▶ _TASK TO COMPLETE_: Each line below that contains the word "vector" must be copied.
--- START ---
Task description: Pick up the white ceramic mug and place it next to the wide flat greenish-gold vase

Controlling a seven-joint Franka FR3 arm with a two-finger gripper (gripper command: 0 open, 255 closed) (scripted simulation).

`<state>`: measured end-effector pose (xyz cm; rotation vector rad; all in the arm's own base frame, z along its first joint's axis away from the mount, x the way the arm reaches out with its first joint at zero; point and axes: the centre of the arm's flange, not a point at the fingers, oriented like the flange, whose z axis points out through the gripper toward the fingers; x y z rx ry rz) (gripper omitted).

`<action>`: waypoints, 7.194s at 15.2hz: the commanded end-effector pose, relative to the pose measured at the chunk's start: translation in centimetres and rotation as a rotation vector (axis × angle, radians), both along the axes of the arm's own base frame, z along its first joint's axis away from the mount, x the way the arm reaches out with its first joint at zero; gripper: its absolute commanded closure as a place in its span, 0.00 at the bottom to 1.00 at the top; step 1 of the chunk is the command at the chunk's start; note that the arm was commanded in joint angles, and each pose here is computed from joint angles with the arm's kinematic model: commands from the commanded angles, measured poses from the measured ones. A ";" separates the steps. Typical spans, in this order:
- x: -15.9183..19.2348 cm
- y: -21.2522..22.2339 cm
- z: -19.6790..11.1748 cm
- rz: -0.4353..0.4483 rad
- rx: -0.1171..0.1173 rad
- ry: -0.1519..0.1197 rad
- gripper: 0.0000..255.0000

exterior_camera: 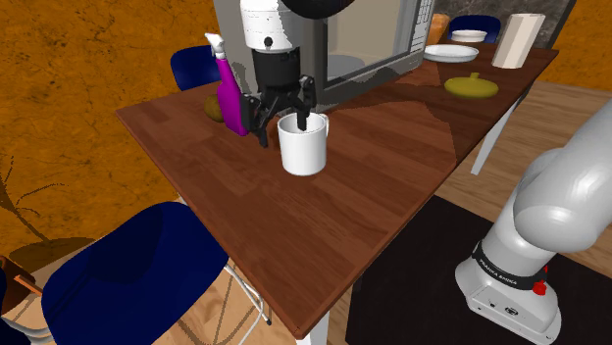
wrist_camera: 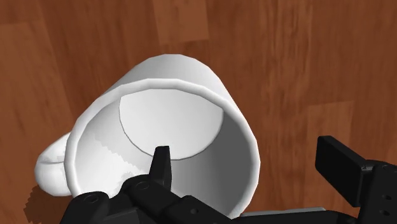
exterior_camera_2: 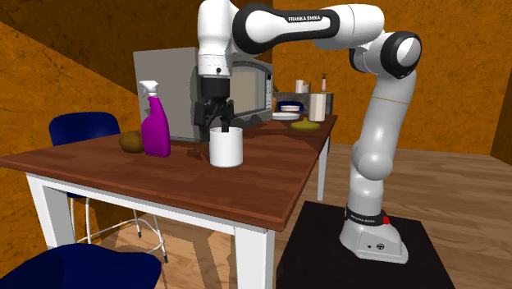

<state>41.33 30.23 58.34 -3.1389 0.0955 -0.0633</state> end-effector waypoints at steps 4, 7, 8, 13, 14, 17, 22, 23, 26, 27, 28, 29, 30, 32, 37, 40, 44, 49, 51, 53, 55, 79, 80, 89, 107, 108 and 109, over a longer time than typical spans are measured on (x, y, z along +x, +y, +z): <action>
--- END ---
▶ _RESPONSE TO THIS EXERCISE_:
`<state>`: measured end-effector pose (xyz cm; rotation vector rad; all in the arm's own base frame, z along its first joint's axis away from the mount, x the way the arm reaches out with its first joint at zero; point and axes: the centre of the arm's flange, not a point at the fingers, oriented like the flange, whose z axis points out through the gripper toward the fingers; x y z rx ry rz) (gripper omitted).
`<action>`: waypoints, 7.194s at 15.2hz: the commanded end-effector pose, relative to the pose measured at the chunk's start: translation in centimetres and rotation as a rotation vector (axis × angle, radians), both along the axes of the arm's own base frame, z along its first joint's axis away from the mount, x the way the arm reaches out with its first joint at zero; gripper: its absolute commanded closure as a place in its span, 0.00 at the bottom to 1.00 at the top; step 1 of the chunk is the command at the chunk's start; note that the arm was commanded in joint angles, and each pose here is computed from joint angles with the arm's kinematic model: commands from the commanded angles, measured poses from the measured ones. A ";" separates the steps. Typical spans, in this order:

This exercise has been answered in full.